Edito
Chabat, Benkirane et le coût du travail
Dernière mise à jour :
Chabat débarque avec sa sensibilité de responsable syndical: une bonne nouvelle pour les équilibres démocratiques, et qui va permettre au nouveau SG de l'Istiqlal de sentir d’un peu plus près la difficulté de répondre à toutes les revendications. Dernièrement, ce chef de l'UGTM avait claqué la porte du dialogue social sous prétexte que le gouvernement n’appliquait pas les accords convenus avec les centrales syndicales... Maintenant, il va falloir qu’il s’implique dans la solution.
On voit bien dans d'autres pays, les hommes politiques changer de langage et d'idées dès qu'ils ont la responsabilité du pouvoir. Ils finissent tous par se rendre à l'évidence: la critique est facile mais l'art est difficile.
Au Maroc, il en va de même. Abdelillah Benkirane, actuellement ou plus tard, avec son nouvel allié Chabat, sont face à des indicateurs économiques têtus qui ne comprennent rien ni à la volonté de mise en place d’une nouvelle gouvernance, ni aux charmes de notre nouvelle Constitution.
Notre économie a besoin de décisions concrètes et courageuses.
Ainsi, que ce soit au niveau des salaires ou des recrutements dans la fonction publique, la pression sur le gouvernement va aller en grandissant. La masse salariale de nos fonctionnaires atteint les 105 milliards de dirhams, soit environ 13% du PIB, ce qui laisse une très faible marge de révision. Le salaire minimum dans le privé au Maroc est le plus élevé d’Afrique, supérieur de 30% à celui de la Tunisie, de 60% à celui de la Bulgarie ou de la Roumanie, égal à celui de la Lituanie ou de la Pologne... Sans parler des salaires dans les pays asiatiques.

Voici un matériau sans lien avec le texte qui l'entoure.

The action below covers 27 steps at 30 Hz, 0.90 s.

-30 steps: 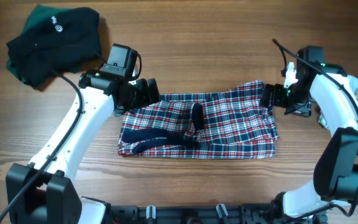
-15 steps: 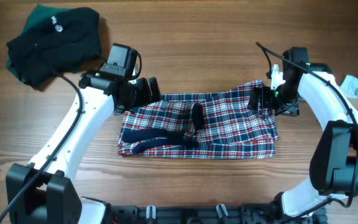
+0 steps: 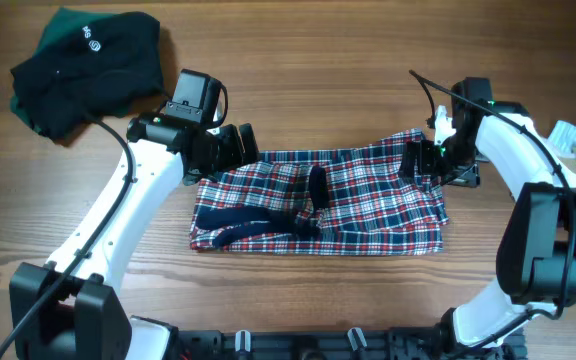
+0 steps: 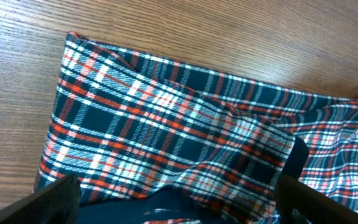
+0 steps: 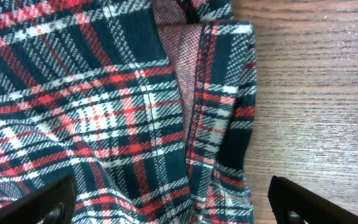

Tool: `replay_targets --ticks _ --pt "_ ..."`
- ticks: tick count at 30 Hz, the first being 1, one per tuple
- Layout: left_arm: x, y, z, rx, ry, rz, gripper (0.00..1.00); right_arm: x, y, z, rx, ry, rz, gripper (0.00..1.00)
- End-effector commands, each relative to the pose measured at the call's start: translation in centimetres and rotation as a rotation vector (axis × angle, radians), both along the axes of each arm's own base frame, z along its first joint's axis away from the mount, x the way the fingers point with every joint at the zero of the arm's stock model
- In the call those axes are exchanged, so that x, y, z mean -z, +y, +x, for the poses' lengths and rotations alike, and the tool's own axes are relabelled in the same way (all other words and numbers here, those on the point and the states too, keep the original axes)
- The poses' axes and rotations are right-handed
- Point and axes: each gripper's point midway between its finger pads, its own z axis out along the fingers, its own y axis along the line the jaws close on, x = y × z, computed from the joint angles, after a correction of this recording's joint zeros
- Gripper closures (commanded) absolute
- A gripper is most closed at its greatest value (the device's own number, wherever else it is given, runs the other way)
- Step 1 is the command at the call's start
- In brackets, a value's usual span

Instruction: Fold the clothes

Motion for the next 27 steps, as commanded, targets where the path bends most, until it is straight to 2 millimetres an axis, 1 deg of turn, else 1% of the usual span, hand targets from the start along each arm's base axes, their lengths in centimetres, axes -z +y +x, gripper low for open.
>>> replay_targets --ticks 1,11,12,17,19,22,25,27 --pt "-0.5 0.3 -0.1 0.01 -0.021 0.006 0.0 1.5 -0.2 -0.7 -0.004 0.048 -0.011 0.0" --pt "-0.4 0.3 -0.3 0.01 -0.01 0.009 0.0 3.4 -0.3 -1.2 -0.038 0.1 -0.017 0.0" --pt "-0.4 0.3 -0.3 0.01 -0.01 0.009 0.01 3.7 -0.2 -1.4 -0.047 0.11 -0.007 0.0" --pt "-0.4 0.3 -0.3 0.01 -0.01 0.009 0.0 4.8 1.9 -1.9 -0.101 0.138 0.123 0.0" --pt "-0.4 0.3 -0.4 0.01 -0.009 0.009 0.01 5.1 1.8 -2.0 -0.095 0.147 0.127 0.0" --pt "-0.4 0.4 -0.6 0.01 0.001 0.012 0.01 5.0 1.2 -1.7 -0.061 0.133 0.163 0.0" --pt "-0.3 0.4 -0.7 0.01 0.005 0.013 0.01 4.5 0.7 -1.3 -0.068 0.091 0.251 0.0" --pt "-0.3 0.4 -0.6 0.01 0.004 0.013 0.0 4.0 1.7 -1.1 -0.113 0.057 0.337 0.0"
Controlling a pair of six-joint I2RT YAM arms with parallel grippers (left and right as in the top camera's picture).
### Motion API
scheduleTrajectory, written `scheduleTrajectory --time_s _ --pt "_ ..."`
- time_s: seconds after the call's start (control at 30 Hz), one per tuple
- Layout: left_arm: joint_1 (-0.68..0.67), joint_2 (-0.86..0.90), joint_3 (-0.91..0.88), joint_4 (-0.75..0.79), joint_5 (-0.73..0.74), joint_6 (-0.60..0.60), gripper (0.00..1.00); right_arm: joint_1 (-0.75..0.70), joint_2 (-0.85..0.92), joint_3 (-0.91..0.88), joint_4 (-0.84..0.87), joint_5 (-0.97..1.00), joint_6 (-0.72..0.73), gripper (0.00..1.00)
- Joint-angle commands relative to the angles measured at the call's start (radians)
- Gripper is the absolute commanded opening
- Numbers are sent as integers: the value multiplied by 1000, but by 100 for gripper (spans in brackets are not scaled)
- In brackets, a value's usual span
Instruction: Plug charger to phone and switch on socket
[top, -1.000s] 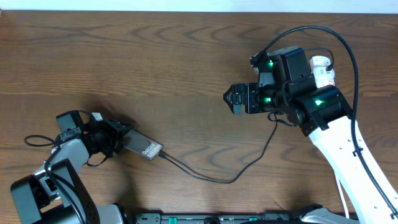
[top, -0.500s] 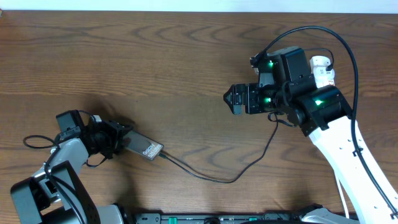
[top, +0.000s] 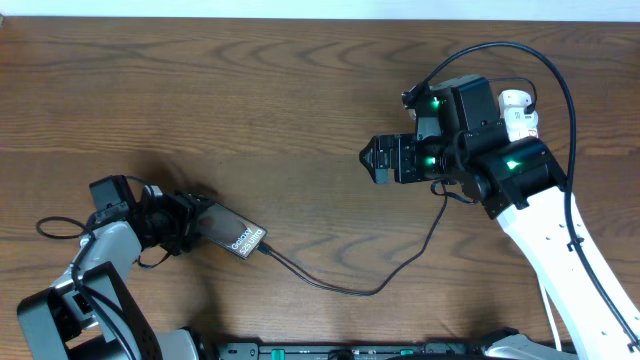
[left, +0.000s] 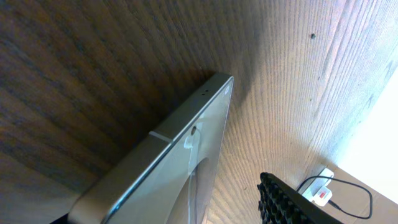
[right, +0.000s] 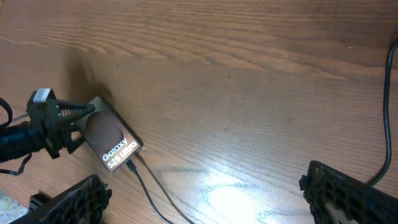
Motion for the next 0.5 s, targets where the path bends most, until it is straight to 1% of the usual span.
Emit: scheduleTrajectory --time_s 0.0,0.2,0.47 --pt "2 63 -71 -65 -251 -2 64 0 -8 7 -1 8 -16 99" --pt "2 63 -71 -116 -332 -6 69 0 -8 7 -1 8 -16 99" --pt "2 63 -71 -152 -362 -21 70 0 -8 7 -2 8 -16 99"
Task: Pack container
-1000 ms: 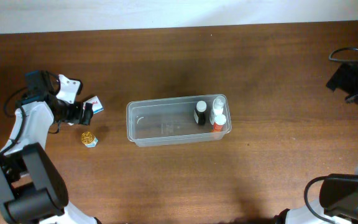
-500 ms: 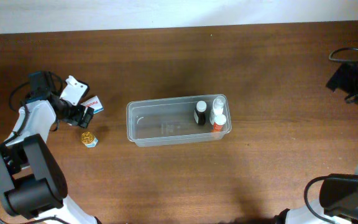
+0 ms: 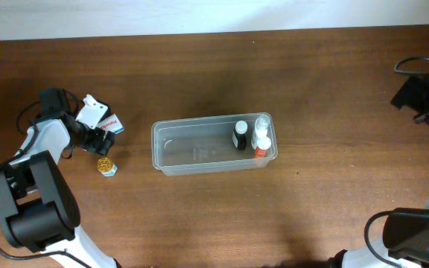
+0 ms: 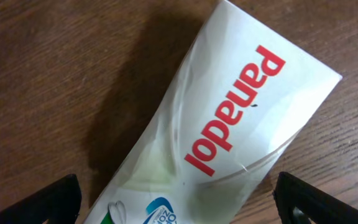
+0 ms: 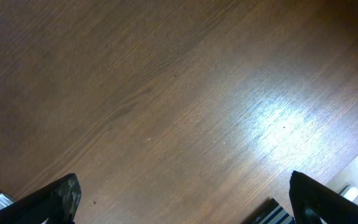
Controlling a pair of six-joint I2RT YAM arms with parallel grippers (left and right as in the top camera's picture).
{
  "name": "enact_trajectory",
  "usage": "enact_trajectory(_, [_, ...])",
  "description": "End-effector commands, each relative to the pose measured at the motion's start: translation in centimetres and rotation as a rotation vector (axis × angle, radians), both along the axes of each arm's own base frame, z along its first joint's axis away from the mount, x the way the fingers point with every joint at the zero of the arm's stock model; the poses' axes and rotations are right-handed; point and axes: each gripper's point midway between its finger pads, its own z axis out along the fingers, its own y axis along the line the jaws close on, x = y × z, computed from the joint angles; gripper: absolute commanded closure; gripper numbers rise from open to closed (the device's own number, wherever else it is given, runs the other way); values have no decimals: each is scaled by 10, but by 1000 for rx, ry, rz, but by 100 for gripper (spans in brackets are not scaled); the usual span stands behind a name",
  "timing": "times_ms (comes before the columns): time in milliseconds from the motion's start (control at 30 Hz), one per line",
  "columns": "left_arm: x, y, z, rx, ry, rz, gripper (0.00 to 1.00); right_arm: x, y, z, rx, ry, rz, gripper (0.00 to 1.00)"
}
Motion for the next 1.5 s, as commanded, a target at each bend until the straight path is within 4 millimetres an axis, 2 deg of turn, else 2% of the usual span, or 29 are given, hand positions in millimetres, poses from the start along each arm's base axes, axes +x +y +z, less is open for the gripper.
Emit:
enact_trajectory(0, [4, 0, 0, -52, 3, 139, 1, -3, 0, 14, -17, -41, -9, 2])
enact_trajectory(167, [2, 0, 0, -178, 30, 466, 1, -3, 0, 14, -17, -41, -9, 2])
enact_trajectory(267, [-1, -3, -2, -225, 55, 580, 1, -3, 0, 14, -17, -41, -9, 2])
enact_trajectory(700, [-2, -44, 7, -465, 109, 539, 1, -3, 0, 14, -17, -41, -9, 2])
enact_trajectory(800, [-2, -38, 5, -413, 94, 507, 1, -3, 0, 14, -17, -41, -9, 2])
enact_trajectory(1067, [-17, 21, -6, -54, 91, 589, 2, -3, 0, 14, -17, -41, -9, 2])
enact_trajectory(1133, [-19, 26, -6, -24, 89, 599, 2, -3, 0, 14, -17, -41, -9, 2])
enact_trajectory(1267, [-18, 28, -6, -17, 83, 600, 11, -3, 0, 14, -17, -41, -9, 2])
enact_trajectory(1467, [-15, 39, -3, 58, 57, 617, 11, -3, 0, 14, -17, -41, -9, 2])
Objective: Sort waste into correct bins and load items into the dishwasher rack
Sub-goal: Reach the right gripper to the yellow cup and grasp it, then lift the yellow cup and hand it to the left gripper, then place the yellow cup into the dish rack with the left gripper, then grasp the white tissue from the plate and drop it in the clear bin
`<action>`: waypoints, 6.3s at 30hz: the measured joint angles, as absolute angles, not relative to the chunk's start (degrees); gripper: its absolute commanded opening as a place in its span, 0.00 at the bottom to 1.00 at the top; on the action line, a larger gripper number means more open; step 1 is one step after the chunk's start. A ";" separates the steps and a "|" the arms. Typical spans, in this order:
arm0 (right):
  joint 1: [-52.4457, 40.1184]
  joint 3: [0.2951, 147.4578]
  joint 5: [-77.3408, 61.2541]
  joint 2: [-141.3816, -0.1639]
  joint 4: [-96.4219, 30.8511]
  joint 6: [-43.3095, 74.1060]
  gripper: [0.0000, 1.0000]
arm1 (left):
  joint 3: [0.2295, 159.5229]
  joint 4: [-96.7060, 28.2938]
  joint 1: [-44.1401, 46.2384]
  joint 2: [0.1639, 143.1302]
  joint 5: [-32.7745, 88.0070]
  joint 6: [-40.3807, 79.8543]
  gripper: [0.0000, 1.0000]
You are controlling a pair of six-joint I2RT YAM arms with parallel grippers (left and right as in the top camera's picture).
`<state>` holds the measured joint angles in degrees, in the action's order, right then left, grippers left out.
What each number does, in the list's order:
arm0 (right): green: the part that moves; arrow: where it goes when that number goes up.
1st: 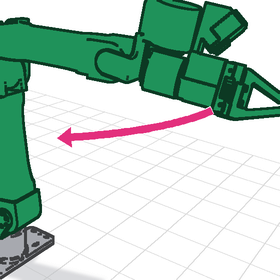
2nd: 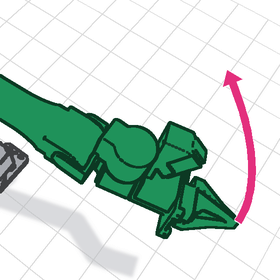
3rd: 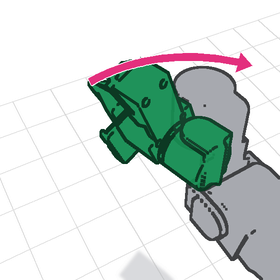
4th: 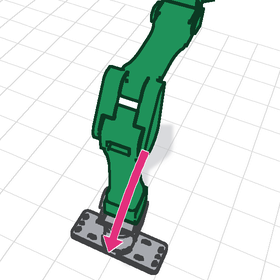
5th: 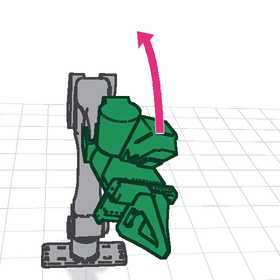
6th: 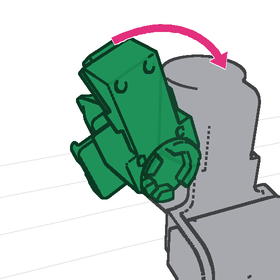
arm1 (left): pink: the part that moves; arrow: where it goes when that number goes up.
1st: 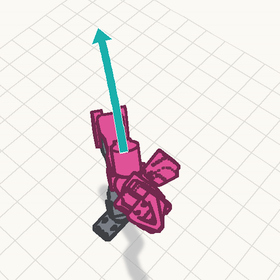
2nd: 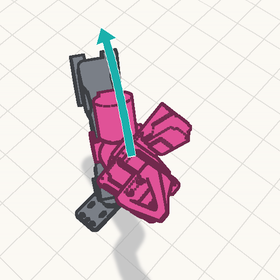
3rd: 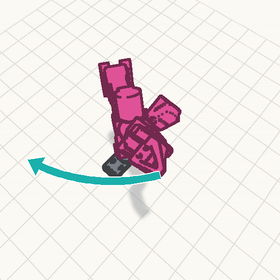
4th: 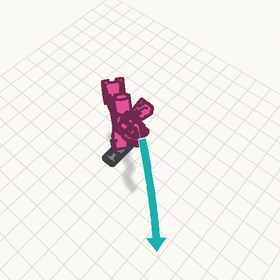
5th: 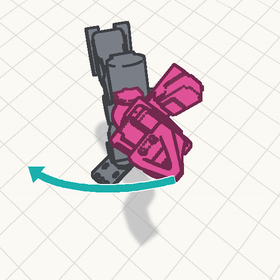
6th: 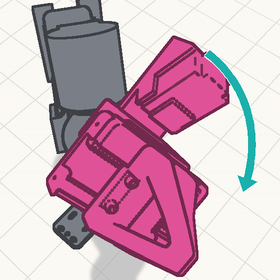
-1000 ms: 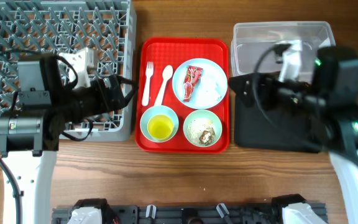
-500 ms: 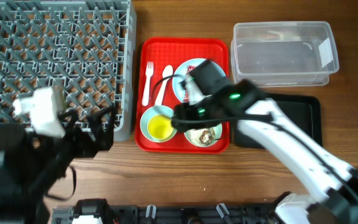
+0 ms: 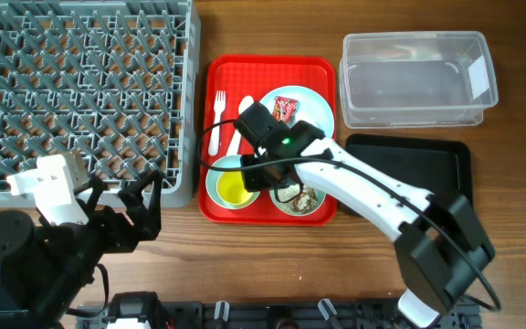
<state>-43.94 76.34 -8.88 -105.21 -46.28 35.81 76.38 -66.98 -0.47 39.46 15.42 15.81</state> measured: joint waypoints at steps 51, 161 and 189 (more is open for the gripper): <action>-15.11 75.37 -70.54 -67.33 -28.03 13.30 0.04 | 76.53 -48.99 1.06 68.77 87.81 18.41 0.94; -28.36 75.81 -25.54 -70.28 -56.66 21.12 0.69 | 85.95 -79.09 -5.28 87.81 11.44 18.76 0.89; -26.06 75.81 3.60 -108.71 -34.65 20.47 0.49 | 94.43 -79.55 -5.28 57.89 14.06 17.28 1.00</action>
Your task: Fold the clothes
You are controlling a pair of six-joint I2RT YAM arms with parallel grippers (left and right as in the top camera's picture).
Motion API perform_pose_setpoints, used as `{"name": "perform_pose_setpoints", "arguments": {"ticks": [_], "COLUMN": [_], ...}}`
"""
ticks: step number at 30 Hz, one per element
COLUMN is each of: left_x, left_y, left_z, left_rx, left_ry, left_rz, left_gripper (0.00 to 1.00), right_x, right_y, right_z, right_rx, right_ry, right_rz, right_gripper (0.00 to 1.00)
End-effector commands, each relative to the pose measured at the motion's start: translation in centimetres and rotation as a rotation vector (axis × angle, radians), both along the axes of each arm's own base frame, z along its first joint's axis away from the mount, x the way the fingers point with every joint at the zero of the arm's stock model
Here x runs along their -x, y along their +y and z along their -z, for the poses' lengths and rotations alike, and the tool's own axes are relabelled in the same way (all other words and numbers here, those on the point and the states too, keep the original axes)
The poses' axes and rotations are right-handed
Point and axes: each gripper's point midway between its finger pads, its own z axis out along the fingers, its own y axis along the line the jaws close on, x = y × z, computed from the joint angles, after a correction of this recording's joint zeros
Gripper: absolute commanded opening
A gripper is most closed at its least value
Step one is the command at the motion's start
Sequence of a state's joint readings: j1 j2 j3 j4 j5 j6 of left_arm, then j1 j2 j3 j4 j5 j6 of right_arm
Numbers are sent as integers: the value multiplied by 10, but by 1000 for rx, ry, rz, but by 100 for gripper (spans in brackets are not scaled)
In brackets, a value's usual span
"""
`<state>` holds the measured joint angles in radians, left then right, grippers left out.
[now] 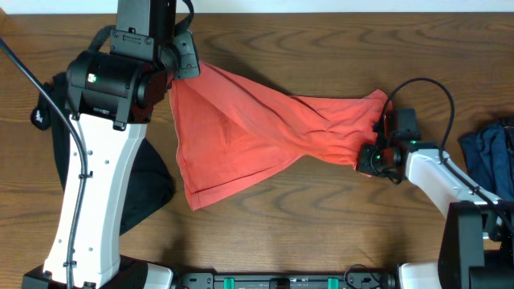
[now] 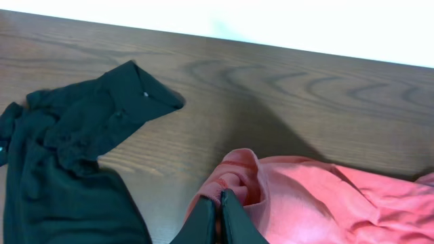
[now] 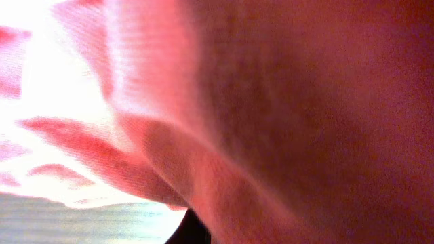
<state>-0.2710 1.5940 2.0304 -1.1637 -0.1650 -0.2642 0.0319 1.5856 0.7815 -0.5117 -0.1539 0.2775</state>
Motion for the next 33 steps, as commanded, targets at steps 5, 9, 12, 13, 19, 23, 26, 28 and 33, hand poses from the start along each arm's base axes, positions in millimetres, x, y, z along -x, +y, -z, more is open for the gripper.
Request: {"name": "perform_pose_setpoints", "arguments": {"ticks": [5, 9, 12, 13, 19, 23, 26, 28, 33], "left_x": [5, 5, 6, 7, 27, 53, 72, 84, 115], "left_y": [21, 24, 28, 29, 34, 40, 44, 45, 39], "left_z": [-10, -11, -13, -14, -32, -55, -73, -83, -95], "left_rx": [-44, -43, -42, -41, -30, -14, 3, 19, 67], "left_ry": [-20, -23, -29, -32, -72, -131, -187, -221, -248], "left_rz": [-57, -65, -74, -77, -79, -81, -80, -73, -9], "left_gripper": [6, 6, 6, 6, 6, 6, 6, 6, 6], "right_x": [-52, -38, -22, -15, 23, 52, 67, 76, 97], "right_y": [-15, -39, -53, -58, -65, -69, -69, -64, -56], "right_z": [-171, -252, -291, -301, -318, -330, -349, -365, -391], "right_rx": [-14, 37, 59, 65, 76, 88, 96, 94, 106], "right_ry": [-293, -387, -433, -443, -421, -442, -511, -569, -614], "right_rz": [27, 88, 123, 136, 175, 213, 219, 199, 162], "right_gripper": [1, 1, 1, 1, 1, 1, 1, 1, 1]}}
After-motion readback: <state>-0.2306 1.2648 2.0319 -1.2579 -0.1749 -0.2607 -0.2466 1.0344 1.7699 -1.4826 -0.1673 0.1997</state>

Des responsables politiques ou de vénérables économistes prennent la parole de temps à autre, pour dire que le Maroc ne doit pas fonder son modèle économique sur le bas coût de la main d’œuvre, mais que nous devons innover et faire progresser notre recherche-développement pour modifier notre production et aller à la conquête de nouveaux marchés. Ce ne sont là que belles paroles de personnes qui n’ont jamais créé une entreprise au Maroc et qui planent loin au-dessus de la réalité sociale du pays.
Le coût du travail restera encore, pour très longtemps, un facteur important de notre compétitivité et par conséquent de notre aptitude à augmenter nos exportations et notre industrialisation. Peut-être que Chabat le syndicaliste devra mettre un peu d'eau dans son “thé”.